Il déteste aussi les flics qui lui ont collé une amende et retiré trois points de son permis parce qu’il téléphonait en conduisant. Il dit qu’en débarquant d’Algérie, il voit une voiture de police avec trois noirs dedans. Quel effet ça peut faire sur les touristes, hein, je vous demande, les gens qui débarquent, ils vont se croire à Bamako ?

Première remarque, interne. Quand on déteste tout le monde, on n’est pas raciste. On est seulement misanthrope. Mon chauffeur de taxi déteste l’humanité.
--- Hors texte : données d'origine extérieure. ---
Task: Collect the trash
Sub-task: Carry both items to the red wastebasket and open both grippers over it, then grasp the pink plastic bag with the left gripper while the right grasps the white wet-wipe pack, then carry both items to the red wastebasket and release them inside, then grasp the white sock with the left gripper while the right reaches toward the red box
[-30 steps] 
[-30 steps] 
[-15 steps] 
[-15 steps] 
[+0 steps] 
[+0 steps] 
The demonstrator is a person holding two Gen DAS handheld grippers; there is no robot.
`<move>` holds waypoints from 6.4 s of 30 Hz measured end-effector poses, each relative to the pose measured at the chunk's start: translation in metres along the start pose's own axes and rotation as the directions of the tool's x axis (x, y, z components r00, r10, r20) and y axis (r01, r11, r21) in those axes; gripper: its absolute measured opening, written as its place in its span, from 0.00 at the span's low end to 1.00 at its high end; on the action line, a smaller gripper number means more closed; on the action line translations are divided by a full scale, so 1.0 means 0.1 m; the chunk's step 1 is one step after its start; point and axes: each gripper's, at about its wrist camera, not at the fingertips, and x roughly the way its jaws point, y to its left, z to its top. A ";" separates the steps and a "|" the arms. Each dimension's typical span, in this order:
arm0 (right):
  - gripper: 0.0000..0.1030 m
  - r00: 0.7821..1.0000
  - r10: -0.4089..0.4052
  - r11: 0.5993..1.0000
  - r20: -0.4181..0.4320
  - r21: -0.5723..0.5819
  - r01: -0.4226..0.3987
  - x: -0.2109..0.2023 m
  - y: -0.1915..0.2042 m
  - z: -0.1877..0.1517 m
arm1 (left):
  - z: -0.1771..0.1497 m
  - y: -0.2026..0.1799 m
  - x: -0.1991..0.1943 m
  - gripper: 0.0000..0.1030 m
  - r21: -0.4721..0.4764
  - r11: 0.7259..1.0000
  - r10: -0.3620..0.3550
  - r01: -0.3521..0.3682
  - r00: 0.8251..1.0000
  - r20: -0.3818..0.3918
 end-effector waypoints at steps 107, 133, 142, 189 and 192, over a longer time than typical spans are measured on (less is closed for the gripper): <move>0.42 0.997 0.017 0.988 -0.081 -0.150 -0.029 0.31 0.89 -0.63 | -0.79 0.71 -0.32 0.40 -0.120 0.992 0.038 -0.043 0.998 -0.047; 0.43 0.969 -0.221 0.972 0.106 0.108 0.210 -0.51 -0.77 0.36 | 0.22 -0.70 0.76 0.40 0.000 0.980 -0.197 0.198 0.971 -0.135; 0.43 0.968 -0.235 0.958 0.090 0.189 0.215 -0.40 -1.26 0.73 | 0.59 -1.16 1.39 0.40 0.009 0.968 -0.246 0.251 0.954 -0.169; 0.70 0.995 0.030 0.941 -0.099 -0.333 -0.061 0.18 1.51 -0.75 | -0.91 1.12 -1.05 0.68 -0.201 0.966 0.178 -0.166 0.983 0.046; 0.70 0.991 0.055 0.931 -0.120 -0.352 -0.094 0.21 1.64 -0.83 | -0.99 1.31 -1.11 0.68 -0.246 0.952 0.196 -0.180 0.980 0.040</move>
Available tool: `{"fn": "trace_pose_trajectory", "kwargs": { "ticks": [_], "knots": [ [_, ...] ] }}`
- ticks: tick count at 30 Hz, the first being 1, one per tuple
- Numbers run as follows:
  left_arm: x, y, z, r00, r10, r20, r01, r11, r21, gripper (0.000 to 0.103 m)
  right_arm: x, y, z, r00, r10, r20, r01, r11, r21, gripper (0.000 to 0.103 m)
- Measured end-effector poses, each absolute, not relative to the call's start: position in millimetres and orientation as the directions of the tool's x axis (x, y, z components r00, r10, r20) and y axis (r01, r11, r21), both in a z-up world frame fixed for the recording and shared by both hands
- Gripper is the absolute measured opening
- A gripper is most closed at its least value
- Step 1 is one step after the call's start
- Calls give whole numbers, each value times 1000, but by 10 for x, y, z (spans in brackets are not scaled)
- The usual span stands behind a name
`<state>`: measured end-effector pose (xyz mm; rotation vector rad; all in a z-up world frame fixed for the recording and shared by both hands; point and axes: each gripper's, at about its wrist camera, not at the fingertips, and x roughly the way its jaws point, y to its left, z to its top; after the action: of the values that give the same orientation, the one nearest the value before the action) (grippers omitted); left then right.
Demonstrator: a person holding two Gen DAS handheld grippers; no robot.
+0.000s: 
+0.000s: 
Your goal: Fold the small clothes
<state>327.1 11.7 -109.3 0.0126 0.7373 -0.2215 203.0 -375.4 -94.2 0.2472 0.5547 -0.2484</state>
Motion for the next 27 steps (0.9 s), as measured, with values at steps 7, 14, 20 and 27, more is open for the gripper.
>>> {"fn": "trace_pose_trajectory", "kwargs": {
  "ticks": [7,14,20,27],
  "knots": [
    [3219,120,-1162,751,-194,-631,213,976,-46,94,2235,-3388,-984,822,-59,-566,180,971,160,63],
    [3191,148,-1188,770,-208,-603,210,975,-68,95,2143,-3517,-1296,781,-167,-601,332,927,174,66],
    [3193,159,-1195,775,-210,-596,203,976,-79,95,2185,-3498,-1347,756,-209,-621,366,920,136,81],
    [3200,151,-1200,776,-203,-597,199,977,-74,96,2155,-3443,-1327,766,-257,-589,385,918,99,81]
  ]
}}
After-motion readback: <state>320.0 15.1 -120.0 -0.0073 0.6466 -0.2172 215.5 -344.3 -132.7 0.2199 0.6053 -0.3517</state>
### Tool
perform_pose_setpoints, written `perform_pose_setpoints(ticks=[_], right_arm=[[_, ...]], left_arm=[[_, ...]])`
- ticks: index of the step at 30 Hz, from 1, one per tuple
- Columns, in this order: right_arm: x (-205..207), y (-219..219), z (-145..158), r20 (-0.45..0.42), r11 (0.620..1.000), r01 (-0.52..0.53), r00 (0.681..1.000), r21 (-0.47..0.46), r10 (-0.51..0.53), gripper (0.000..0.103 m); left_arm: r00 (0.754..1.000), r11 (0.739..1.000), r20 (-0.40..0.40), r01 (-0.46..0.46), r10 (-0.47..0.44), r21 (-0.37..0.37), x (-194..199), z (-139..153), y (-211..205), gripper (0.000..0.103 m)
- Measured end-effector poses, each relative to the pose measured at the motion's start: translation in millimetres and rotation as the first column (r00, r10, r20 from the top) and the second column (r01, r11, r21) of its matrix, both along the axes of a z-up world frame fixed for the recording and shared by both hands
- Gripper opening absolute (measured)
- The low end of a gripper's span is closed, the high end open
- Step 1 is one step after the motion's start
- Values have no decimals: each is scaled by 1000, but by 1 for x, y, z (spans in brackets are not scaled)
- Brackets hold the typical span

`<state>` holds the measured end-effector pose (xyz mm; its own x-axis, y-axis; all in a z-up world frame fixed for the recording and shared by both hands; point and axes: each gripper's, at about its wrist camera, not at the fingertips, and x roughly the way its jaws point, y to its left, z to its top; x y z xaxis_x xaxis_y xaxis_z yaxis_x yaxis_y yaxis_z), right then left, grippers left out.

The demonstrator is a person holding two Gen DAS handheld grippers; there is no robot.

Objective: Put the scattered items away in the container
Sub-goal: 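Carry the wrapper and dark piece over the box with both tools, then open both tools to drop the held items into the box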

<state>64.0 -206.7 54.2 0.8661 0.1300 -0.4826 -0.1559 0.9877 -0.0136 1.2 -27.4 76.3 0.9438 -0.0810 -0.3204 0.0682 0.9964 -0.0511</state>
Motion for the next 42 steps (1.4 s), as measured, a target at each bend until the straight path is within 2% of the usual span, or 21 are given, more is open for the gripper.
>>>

Mes réponses. Je réponds souvent au taxi. Je lui dis : 1. Quelle chance nous avons, nous qui vivons en France, de vivre dans un pays qui attire les gens du monde entier. Etant donné qu’il y a des pays riches et des pays moins riches, rien ne peut empêcher les gens d’aller chercher ailleurs ce qu’ils n’ont pas chez eux. Heureux ceux qui trouvent chez eux ce dont ils ont besoin. Heureux ceux qui doivent affronter les inconvénients de mouvements de population. Ça prouve qu’ils vivent dans la partie riche du globe.

2. Quelle chance nous avons, nous qui vivons en France, de vivre dans un pays où la police fait son travail.